WORK TASK >> Your output should be the lines below from the one holding "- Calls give" through the one holding "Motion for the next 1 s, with", transcribed exactly, with no pictures.

RECORDS >>

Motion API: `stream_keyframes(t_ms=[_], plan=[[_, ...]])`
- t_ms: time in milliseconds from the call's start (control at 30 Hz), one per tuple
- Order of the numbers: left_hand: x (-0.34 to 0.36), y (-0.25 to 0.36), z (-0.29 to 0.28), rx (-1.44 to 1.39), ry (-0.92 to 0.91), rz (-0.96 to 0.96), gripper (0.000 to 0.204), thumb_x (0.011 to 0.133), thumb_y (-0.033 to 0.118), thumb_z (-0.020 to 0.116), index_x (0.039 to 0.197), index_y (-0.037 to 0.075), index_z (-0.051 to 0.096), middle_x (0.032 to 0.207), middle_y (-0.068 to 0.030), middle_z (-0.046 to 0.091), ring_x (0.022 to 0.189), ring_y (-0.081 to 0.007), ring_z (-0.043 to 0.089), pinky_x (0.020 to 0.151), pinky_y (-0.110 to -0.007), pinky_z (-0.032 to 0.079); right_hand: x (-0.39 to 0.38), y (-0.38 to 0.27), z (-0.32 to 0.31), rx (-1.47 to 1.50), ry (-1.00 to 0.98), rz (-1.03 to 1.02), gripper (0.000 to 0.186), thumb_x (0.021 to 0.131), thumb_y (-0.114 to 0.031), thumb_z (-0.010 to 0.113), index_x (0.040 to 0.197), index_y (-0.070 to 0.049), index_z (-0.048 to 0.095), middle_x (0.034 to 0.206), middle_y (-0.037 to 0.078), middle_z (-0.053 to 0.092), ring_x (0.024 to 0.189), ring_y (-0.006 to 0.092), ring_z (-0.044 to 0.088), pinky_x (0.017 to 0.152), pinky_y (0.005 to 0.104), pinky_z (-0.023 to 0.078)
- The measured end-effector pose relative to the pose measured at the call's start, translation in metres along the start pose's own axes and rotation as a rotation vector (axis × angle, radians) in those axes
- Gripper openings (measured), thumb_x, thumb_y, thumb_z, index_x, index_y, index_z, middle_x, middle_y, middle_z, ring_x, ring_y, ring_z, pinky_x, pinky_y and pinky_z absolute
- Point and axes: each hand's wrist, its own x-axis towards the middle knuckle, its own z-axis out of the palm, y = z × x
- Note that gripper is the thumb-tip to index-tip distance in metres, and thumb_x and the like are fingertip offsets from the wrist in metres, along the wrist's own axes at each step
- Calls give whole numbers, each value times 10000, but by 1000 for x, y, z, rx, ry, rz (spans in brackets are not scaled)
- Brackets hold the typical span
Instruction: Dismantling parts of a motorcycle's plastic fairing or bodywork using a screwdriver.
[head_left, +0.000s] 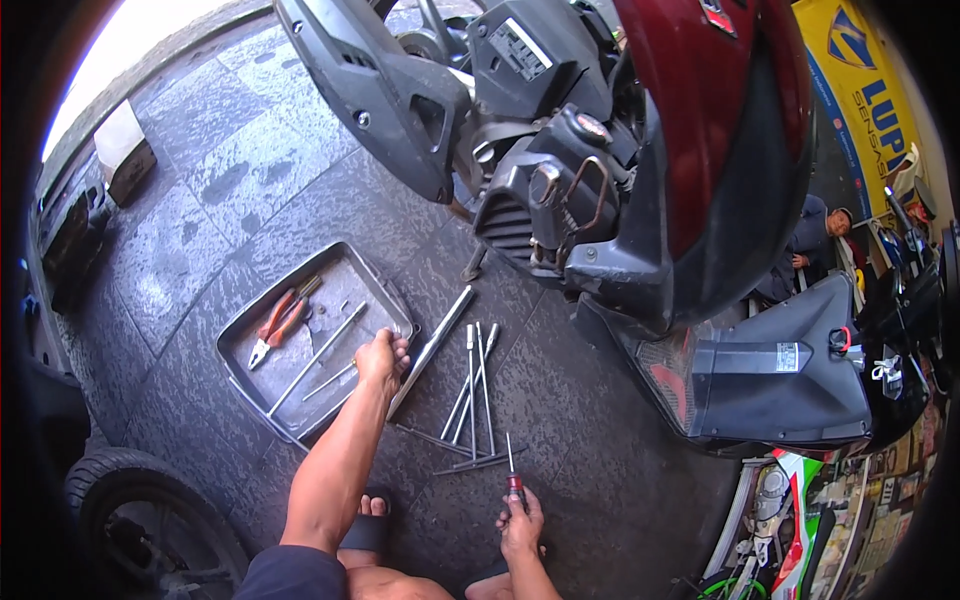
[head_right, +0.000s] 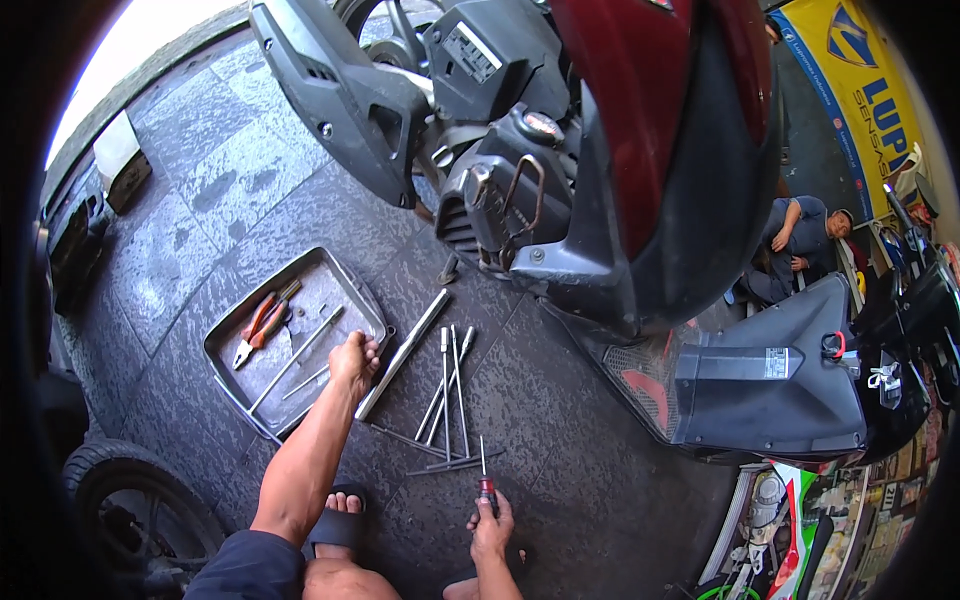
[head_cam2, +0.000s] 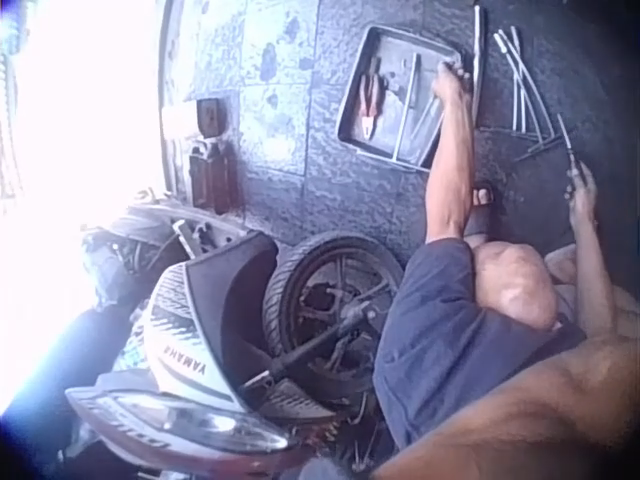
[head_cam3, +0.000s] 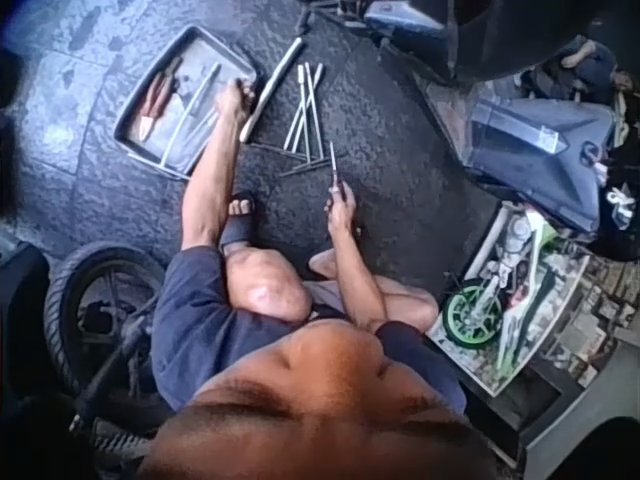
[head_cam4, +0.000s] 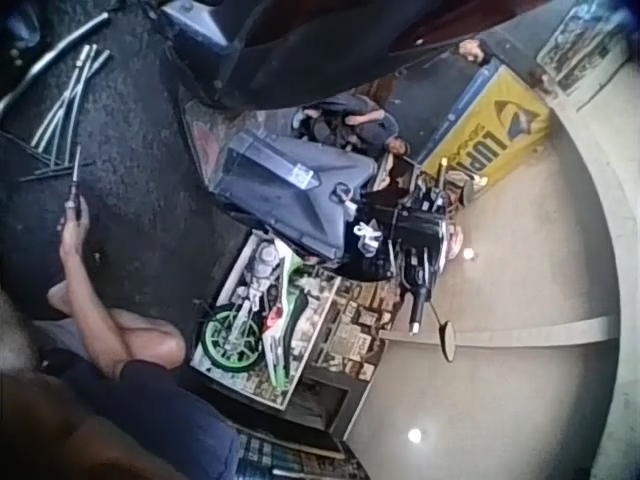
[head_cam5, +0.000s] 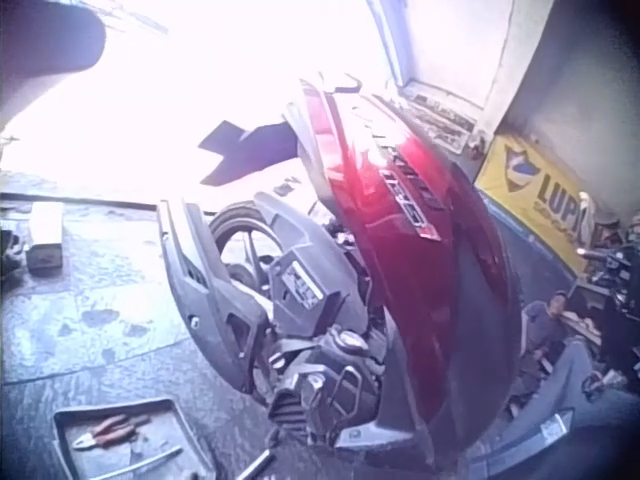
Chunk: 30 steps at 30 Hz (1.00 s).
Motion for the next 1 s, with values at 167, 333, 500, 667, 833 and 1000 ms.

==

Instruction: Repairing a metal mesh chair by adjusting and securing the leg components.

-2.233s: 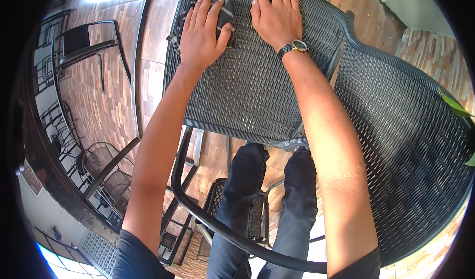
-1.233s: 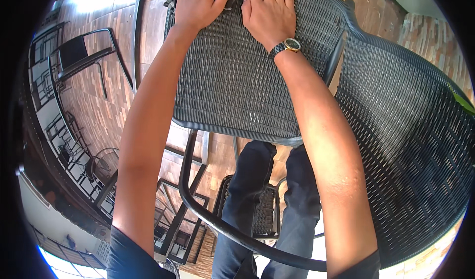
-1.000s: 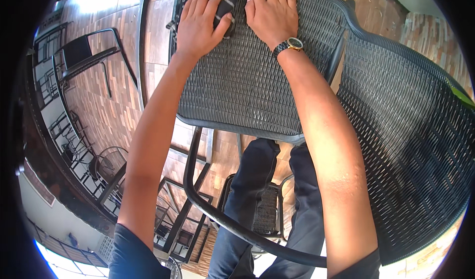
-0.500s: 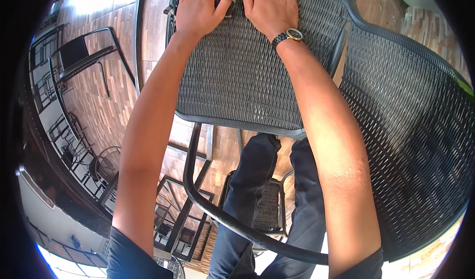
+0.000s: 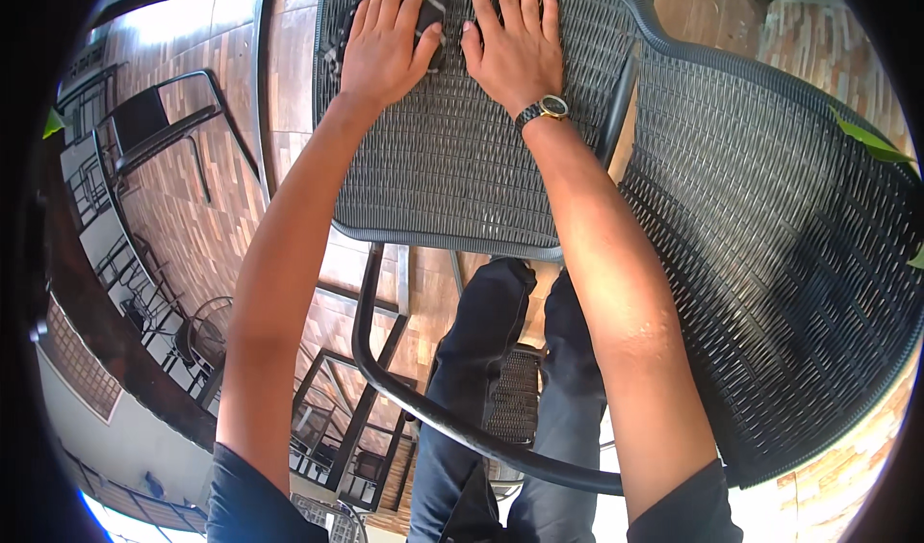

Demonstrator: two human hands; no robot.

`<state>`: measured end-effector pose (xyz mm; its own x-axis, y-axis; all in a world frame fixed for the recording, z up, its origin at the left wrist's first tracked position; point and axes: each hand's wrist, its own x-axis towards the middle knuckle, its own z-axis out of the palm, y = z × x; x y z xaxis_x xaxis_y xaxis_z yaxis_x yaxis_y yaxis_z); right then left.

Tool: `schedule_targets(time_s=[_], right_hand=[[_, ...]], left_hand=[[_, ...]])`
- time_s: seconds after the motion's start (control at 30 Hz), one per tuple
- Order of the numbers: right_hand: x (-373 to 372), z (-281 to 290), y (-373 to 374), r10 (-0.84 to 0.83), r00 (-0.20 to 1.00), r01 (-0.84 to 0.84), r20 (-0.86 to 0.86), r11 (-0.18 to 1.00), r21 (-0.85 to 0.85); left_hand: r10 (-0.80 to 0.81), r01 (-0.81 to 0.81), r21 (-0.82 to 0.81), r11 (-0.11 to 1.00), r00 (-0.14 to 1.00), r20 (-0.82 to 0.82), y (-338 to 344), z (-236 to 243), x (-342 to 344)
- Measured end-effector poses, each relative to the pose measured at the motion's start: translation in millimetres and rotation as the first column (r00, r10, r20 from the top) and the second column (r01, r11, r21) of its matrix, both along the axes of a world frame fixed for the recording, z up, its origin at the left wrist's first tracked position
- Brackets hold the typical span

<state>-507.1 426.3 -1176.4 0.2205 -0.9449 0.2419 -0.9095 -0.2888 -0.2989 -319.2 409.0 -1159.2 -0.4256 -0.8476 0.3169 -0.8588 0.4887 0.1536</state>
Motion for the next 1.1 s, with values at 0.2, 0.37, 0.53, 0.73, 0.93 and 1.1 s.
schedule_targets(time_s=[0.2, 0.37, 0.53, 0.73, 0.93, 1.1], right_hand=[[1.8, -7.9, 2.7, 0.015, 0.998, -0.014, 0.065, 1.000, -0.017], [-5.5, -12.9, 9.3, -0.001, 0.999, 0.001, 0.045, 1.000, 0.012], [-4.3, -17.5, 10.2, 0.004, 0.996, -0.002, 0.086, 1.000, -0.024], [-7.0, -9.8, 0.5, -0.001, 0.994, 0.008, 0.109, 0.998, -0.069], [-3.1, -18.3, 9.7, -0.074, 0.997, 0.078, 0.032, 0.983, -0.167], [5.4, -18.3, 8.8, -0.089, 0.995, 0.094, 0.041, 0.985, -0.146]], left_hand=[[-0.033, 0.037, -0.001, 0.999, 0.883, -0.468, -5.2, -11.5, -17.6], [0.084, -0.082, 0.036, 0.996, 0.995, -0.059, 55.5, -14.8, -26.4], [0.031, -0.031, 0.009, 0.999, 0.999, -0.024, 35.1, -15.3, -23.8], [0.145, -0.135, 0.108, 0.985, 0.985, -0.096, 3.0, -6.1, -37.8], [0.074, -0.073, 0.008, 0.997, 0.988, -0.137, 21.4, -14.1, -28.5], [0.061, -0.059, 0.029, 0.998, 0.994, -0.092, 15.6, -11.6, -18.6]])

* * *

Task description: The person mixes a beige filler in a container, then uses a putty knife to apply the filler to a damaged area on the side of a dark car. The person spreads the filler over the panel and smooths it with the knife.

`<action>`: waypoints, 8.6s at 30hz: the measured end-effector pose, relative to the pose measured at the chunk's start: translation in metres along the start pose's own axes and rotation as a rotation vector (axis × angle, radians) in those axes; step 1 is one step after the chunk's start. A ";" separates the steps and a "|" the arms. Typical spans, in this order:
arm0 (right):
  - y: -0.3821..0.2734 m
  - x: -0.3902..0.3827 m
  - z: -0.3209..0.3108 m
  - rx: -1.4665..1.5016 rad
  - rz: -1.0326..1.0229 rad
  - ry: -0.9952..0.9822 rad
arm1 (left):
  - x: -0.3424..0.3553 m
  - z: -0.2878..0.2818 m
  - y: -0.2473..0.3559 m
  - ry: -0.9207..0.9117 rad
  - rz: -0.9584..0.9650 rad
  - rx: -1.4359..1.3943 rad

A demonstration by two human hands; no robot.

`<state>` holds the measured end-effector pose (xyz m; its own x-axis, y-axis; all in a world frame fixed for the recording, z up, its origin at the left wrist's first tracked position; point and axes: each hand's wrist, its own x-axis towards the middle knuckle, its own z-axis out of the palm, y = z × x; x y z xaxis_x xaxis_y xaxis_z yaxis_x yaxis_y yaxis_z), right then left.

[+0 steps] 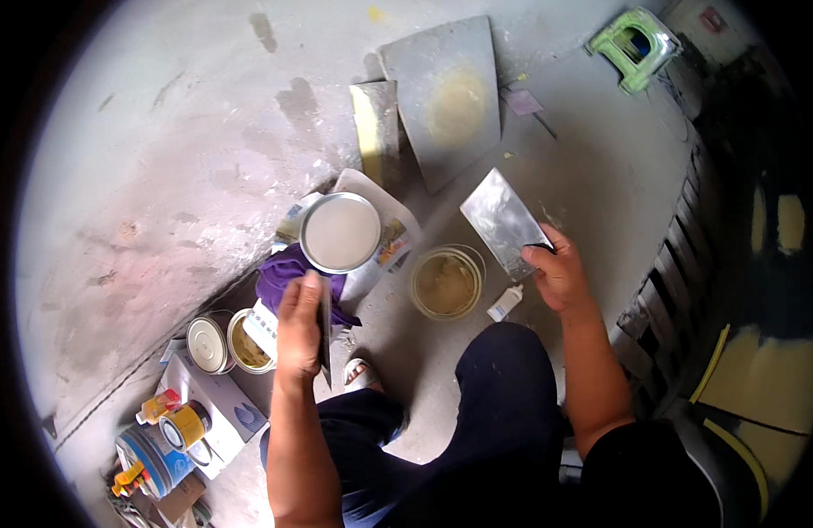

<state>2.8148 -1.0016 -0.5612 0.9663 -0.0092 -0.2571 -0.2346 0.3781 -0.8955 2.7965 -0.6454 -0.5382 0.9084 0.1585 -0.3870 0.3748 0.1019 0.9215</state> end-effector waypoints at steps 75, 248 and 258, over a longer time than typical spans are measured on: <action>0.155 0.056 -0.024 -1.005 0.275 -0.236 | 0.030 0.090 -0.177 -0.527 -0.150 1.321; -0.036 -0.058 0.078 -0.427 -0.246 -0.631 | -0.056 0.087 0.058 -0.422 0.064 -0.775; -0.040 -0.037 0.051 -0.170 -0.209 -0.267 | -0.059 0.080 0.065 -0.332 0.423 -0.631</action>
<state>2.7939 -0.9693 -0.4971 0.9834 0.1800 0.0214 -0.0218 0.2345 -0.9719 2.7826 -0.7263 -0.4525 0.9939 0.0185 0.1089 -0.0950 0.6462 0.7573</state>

ANSWER SPACE >>
- Calls give whole numbers, each value times 10000, but by 1000 for x, y, z, rx, ry, rz (spans in brackets are not scaled)
- Brackets hold the typical span
Instruction: Dismantling parts of a motorcycle's plastic fairing or bodywork using a screwdriver.
[head_left, +0.000s] 
[head_right, +0.000s] 
[head_cam2, +0.000s] 
[head_cam3, +0.000s] 
[head_cam4, +0.000s] 
[head_cam5, +0.000s] 
Chunk: 30 steps at 30 Hz (1.00 s).
Motion for the next 1 s, with values at 167, 333, 500, 667, 833 and 1000 ms.

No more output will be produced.